Con el corazón en el domingo

En aquel tiempo, dijo Jesús a sus discípulos: «Vosotros sois la sal de la tierra. Pero si la sal se vuelve sosa, con qué la salarán? No sirve más que para tirarla fuera y que la pise la gente. Vosotros sois la luz del mundo. No se puede ocultar una ciudad puesta en lo alto de un monte. Tampoco se enciende una lámpara para meterla debajo del celemín, sino para ponerla en el candelero y que alumbre a todos los de casa. Alumbre así vuestra luz a los hombres, para que vean vuestras buenas obras y den gloria a vuestro Padre que está en el cielo.»

La imagen de la luz vuelve a centrar nuestra atención en la meditación de la Palabra de Dios. La luz, que hemos contemplado en Navidad (cf. Is 9,2; Jn 1, 4.9) y que ha empezado a iluminarnos por medio de la Palabra y su acción benéfica y curativa (cf. Mt 4, 16), se nos transmite también a nosotros, los creyentes. Esa luz nos ha iluminado para ver un mundo nuevo, que Jesús proclama por medio de las Bienaventuranzas. Participar de la bienaventuranza del Reino de Dios, significa también contagiarse de la luz: si en Jesús, hijo de Dios, nos convertimos en hijos adoptivos, y si en el bienaventurado, por ser hijo, también nosotros lo somos, y hemos de actuar en consecuencia; del mismo modo, por ser Jesús la luz del mundo (cf. Jn 8, 12), nos convertimos en luz. Pero ¿qué significa exactamente esto? ¿Acaso que los cristianos somos unos “iluminados”?

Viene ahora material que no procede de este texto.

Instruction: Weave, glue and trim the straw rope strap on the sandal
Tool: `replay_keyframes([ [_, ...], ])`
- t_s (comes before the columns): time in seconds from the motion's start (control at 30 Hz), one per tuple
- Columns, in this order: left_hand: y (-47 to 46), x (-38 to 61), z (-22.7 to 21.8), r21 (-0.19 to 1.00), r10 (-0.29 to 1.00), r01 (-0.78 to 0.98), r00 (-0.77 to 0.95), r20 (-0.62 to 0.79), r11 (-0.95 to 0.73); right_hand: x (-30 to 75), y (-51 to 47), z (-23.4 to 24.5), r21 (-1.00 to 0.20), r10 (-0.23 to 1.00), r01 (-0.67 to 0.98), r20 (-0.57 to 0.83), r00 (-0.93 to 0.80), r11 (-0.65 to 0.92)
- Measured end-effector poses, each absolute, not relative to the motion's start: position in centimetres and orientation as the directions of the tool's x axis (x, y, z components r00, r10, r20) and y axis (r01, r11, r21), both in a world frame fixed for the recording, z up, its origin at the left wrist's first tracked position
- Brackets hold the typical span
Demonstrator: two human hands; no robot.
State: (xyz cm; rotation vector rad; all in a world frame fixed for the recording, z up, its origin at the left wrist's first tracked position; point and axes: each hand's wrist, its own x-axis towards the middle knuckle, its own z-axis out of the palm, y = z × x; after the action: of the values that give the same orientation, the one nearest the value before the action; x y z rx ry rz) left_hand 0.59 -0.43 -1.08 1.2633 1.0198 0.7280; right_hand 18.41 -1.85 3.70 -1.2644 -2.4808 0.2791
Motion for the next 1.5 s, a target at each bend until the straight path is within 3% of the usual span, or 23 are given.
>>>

El iluminado considera que ha llegado a una meta, que ha alcanzado con su esfuerzo un nivel superior, normalmente por la vía del conocimiento. En las palabras de Jesús percibimos, por el contrario, una llamada a nuestra libertad, a nuestra responsabilidad. Somos luz y sal por gracia de Dios, por nuestra relación con Cristo. Pero, porque somos libres, podemos no ser fieles a esta gracia, ocultando la luz y dejando que la sal pierda su sabor. La luz que se oculta es una fe que se guarda en el fuero de la conciencia, que no se testimonia ni se anuncia, sobre todo, con las buenas obras; una sal que se hace sosa es como ser depositario del mandamiento del amor y no amar, portador de la esperanza y no comunicarla, ser creyente en una buena noticia, y vivirla de modo sombrío y pesimista. Si no nos esforzamos en ser luz y sal con nuestras buenas obras, que hablan de nuestro Padre, nos convertimos en cristianos de boquilla, opacos, oscuros, sosos, inútiles. Y es que, como se decía en los años 70, una iglesia (y un cristiano) que no sirve, no sirve para nada, sólo para tirarla fuera y que la pise la gente. Que no sea así, que alumbre nuestra luz, la luz de Cristo en nosotros, para que vean nuestras buenas obras y den gloria a nuestro Padre del cielo.